→ **Work task**
Scan the entries below and return each line that contains "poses".

:: Supplied records ::

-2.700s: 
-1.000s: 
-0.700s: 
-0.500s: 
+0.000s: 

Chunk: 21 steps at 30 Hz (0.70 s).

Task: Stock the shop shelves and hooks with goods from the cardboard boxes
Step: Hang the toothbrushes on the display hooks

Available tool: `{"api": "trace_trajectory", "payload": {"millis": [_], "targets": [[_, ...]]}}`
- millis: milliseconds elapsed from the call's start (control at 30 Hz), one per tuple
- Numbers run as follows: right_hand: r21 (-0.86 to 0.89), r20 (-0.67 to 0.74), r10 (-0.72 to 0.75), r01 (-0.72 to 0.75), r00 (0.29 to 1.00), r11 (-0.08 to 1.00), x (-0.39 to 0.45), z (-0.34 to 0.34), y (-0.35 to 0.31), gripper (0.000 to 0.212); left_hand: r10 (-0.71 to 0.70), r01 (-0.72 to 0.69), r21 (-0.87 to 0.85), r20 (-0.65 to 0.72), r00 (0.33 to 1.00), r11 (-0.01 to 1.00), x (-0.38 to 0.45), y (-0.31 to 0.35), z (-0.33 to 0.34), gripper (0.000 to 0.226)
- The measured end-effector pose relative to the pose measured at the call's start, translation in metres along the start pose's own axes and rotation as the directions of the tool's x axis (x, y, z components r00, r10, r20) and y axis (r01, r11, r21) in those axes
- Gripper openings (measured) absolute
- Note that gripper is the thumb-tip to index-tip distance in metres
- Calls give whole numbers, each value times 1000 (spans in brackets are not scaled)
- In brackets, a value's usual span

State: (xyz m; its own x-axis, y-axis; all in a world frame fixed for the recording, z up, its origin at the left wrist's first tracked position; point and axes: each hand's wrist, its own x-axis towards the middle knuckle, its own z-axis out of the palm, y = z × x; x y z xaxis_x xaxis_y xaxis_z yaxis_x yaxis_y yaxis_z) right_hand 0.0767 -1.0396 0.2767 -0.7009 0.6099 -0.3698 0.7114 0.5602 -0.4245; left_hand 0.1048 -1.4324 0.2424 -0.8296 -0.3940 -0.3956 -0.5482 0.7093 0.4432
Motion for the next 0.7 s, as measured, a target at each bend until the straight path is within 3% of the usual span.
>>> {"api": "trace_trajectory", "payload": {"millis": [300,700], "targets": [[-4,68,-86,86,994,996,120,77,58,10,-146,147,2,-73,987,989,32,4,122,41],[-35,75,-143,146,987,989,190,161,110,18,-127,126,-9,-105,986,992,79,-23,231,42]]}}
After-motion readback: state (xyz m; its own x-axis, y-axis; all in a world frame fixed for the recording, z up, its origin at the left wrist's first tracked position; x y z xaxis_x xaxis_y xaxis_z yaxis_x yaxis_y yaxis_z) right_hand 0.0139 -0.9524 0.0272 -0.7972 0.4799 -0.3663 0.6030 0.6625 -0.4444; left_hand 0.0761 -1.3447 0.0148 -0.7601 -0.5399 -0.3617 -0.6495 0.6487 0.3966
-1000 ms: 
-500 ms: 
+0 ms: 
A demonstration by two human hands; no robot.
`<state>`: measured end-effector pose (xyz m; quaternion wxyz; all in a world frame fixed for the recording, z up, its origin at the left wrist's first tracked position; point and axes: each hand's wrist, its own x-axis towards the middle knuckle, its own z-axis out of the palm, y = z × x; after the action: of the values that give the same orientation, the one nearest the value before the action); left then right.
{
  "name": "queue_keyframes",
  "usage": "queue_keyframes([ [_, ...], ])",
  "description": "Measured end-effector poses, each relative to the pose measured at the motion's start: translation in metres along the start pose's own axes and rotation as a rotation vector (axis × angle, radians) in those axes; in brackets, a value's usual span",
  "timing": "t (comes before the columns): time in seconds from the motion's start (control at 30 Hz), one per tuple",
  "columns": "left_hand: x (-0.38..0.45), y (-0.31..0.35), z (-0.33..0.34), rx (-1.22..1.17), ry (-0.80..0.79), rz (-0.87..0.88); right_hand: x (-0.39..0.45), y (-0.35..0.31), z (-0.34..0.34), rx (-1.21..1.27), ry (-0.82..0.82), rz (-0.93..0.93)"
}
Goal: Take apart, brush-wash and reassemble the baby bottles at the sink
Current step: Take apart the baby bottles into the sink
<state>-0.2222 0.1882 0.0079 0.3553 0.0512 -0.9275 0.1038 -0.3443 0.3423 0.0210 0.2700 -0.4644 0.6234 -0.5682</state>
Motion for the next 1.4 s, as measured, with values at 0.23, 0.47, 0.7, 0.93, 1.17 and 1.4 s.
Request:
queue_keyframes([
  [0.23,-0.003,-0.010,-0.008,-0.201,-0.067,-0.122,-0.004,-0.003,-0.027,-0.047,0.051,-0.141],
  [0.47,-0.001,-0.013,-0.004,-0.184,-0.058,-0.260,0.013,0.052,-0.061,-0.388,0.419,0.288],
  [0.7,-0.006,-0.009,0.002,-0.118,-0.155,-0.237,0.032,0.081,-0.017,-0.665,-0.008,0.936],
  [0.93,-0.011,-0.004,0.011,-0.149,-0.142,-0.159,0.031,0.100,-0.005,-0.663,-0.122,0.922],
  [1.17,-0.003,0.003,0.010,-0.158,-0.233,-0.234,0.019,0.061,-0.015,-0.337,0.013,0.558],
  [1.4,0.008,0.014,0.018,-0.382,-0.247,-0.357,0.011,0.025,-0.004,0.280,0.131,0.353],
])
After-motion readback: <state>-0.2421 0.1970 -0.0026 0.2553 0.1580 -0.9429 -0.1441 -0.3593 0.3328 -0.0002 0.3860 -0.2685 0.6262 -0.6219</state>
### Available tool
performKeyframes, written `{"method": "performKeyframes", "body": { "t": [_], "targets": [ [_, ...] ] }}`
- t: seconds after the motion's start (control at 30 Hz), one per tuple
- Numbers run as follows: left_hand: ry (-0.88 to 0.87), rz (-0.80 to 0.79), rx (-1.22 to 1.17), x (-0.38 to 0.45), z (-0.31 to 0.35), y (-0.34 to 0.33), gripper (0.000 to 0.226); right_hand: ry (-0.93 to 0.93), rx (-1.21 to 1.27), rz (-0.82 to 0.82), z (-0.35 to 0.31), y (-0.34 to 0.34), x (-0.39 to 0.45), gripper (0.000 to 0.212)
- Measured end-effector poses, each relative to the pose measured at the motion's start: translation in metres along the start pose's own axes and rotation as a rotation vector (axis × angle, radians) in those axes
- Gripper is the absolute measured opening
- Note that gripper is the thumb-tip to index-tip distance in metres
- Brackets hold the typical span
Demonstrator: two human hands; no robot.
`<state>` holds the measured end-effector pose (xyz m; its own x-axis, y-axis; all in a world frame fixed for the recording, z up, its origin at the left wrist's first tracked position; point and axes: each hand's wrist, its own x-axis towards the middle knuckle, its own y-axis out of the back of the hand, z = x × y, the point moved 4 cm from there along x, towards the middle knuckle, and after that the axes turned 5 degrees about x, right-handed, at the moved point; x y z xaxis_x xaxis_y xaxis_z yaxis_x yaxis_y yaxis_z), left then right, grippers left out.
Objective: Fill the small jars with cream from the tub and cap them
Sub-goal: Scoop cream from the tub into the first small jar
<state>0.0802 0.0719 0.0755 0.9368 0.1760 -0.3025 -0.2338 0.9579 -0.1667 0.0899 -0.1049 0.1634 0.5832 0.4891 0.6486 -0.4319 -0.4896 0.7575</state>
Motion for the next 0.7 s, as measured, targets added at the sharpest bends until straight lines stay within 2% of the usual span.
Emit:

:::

→ **Exercise solution**
  "description": "Measured end-effector poses, each relative to the pose measured at the motion's start: translation in metres along the start pose's own axes and rotation as a rotation vector (axis × angle, radians) in those axes; in brackets, a value's usual span",
- Measured end-effector poses, each relative to the pose measured at the motion's start: translation in metres along the start pose's own axes and rotation as a rotation vector (axis × angle, radians) in those axes

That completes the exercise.